750 logements à réhabiliter

M. Ad. Publié le - Mis à jour le

Charleroi-Centre

La ville utilise la procédure dite de la réquisition douce pour augmenter le nombre de logements

CHARLEROI M. La Delfa est propriétaire d’un logement de trois chambres à Montignies-sur-Sambre. Ce dernier est inoccupé car ce citoyen vit dans une autre maison à Gilly. Il a cependant décidé de remettre le logement en état et d’en confier la gestion locative à l’Agence immobilière sociale (AIS) pour une durée de quinze ans.

Ce cas illustre la procédure dite de réquisition douce, mise en place par la Ville de Charleroi et le CPAS depuis deux ans. “Le but est de diminuer le nombre d’immeubles inoccupés sur le territoire carolorégien”, précise Karine Lafaille, coordinatrice de la cellule logement au CPAS. “Pour sélectionner les bâtiments, on regarde ceux qui sont taxés pour inoccupation. Ensuite, on vérifie qu’une personne ne s’est pas installée entre-temps, si le logement est habitable.”

Le personnel doit aussi retrouver le propriétaire, lui écrire et lui présenter la procédure. Pour effectuer ces démarches qui peuvent prendre du temps, une cellule Réquisition douce a été créée. Elle regroupe plusieurs services de la ville, du CPAS et de la police mais aussi l’AIS et le Fonds du logement wallon.

Les propriétaires qui acceptent la réquisition douce peuvent obtenir une aide dans les différentes démarches administratives mais aussi percevoir des subventions pour la réalisation de certains travaux à réaliser dans le bien inoccupé.
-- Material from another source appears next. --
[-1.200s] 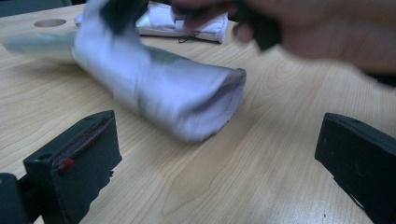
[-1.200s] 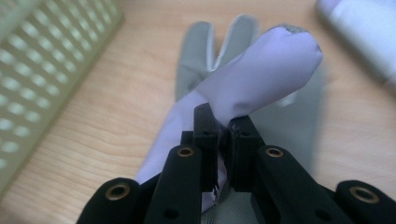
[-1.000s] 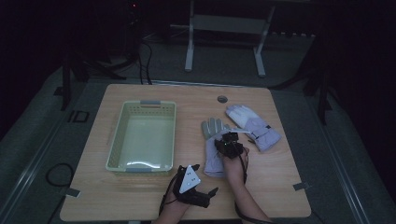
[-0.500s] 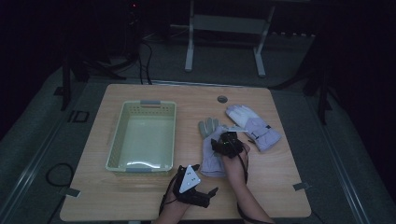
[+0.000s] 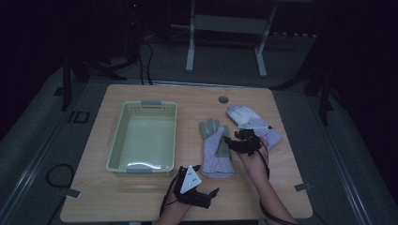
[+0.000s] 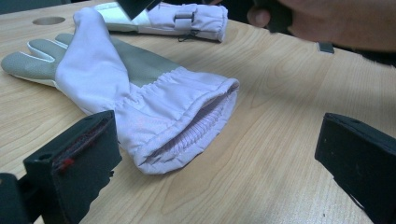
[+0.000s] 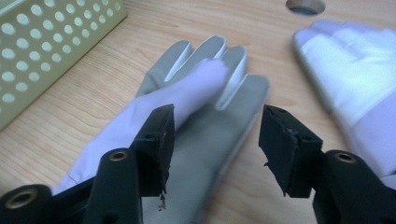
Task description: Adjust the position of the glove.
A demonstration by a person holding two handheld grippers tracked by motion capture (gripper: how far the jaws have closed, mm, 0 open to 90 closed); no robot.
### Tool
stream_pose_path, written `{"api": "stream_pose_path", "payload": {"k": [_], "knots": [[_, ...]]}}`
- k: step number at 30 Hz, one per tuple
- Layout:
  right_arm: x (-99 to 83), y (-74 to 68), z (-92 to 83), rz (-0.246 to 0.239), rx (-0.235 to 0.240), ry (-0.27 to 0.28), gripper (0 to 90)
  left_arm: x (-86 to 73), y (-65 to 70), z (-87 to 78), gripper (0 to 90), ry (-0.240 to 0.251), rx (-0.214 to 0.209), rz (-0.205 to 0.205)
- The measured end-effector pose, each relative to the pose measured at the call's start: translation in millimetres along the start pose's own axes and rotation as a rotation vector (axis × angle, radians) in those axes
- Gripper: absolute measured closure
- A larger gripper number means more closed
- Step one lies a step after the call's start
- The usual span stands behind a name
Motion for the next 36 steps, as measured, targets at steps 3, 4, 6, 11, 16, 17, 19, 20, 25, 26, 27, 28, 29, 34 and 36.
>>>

Actuellement, quatre dossiers sont ouverts. “Pour l’intra-ring, il y avait 220 biens taxés pour inoccupation en 2010. Après vérifications, nous avons contacté 25 propriétaires”, poursuit Karine Lafaille. “De là, 13 personnes ont remis leur bien en location, cinq ont vendu, cinq font des travaux et un sera repris en gestion par l’AIS.”

Pour Marcinelle, 15 logements sont concernés. Sept ont été vendus, quatre sont en travaux et trois sont loués. À Gilly, sur les 20 propriétaires contactés, 11 ont décidé de vendre et huit y font des aménagements. “Le but n’est pas de mettre les logements inoccupés dans les mains de l’AIS. Nous voulons surtout sensibiliser les propriétaires afin qu’ils remettent ces biens dans le circuit.”

Ce système doit cependant encore être amélioré. M. La Delfa, par exemple, continue à payer la taxe d’inoccupation malgré qu’il fait des travaux à Montignies-sur-Sambre. “On parle de réquisition douce, mais ce n’est pas totalement vrai puisque la ville nous force à agir via la taxe”, précise-t-il.

La cellule se réunira bientôt pour trouver des solutions à certains problèmes soulevés par les propriétaires.